== What the task asks ==
With pictures omitted, restate the data word for word.

== Exercise data ==
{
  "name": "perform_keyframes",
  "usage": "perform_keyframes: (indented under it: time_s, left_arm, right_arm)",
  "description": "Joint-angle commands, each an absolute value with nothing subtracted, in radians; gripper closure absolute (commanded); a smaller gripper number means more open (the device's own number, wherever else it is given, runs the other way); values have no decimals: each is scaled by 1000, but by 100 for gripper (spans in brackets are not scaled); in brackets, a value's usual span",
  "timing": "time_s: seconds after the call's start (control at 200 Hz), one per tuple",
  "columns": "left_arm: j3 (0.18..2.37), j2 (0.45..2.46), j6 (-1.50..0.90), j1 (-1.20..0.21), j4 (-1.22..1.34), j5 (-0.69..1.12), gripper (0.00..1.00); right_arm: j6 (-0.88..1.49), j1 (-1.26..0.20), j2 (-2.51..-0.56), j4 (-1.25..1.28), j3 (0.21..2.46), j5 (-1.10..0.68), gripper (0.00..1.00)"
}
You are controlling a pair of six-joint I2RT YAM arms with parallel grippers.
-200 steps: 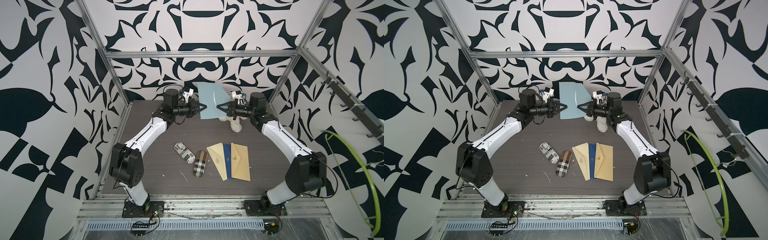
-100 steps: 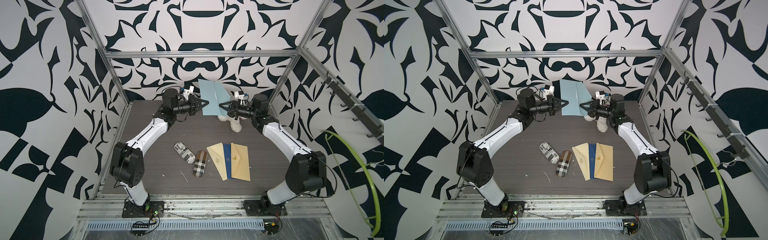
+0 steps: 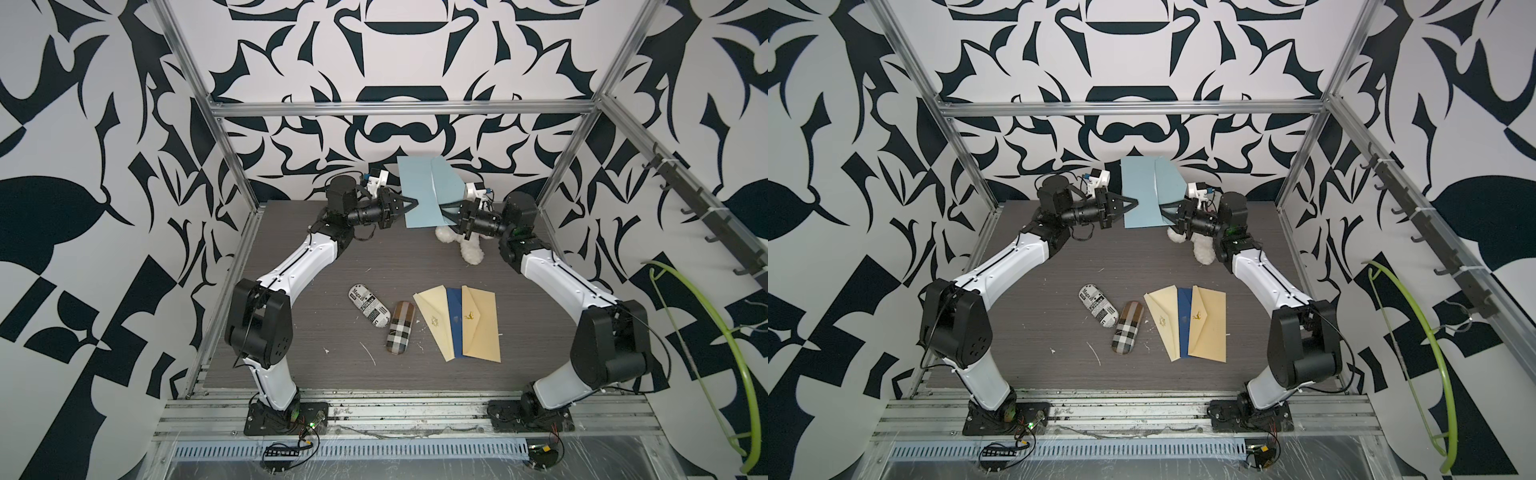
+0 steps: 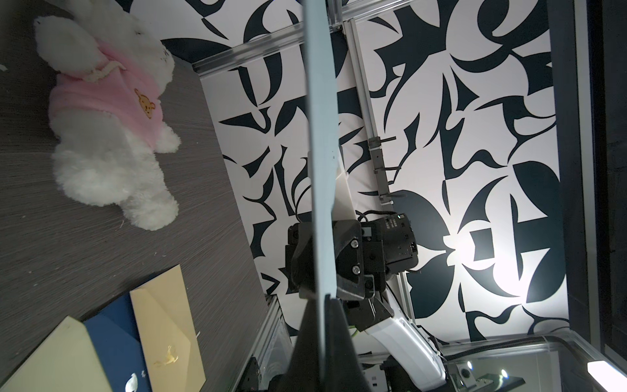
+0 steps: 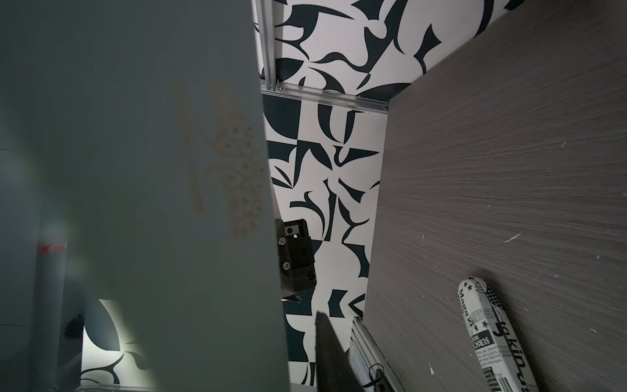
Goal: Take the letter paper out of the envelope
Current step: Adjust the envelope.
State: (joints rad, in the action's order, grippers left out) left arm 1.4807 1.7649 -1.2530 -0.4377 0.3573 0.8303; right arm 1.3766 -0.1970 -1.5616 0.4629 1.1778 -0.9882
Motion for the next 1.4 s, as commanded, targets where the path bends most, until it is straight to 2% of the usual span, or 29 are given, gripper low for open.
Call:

== Written answer ==
{
  "name": "perform_keyframes",
  "usage": "perform_keyframes: (indented under it: time_s, left_arm, right_arm)",
  "description": "Joint-angle commands, each an absolute value with nothing subtracted, in radians; gripper closure absolute (commanded); a smaller gripper number means more open (the device's own number, wherever else it is given, runs the other way); values have no decimals: each is scaled by 1000, but by 100 for gripper (spans in brackets are not scaled); in brackets, a value's usual span",
  "timing": "time_s: seconds after the call's start (control at 200 Hz), one per tuple",
  "columns": "left_arm: j3 (0.18..2.37), j2 (0.45..2.46), j6 (-1.50..0.90), j1 (-1.20..0.21), j4 (-1.22..1.34), j5 (-0.69..1.12), gripper (0.00..1.00); right_arm: j6 (-0.88..1.49), j1 (-1.26..0.20), j2 (-2.51..-0.56), j4 (-1.25..1.28), j3 (0.21..2.46), j5 (-1.10..0.68), gripper (0.00..1.00)"
}
You are controlling a pair of six-joint I2RT YAM arms with parallel grippers.
-200 steps: 
-100 steps: 
+0 steps: 
+0 steps: 
+0 steps: 
Goal: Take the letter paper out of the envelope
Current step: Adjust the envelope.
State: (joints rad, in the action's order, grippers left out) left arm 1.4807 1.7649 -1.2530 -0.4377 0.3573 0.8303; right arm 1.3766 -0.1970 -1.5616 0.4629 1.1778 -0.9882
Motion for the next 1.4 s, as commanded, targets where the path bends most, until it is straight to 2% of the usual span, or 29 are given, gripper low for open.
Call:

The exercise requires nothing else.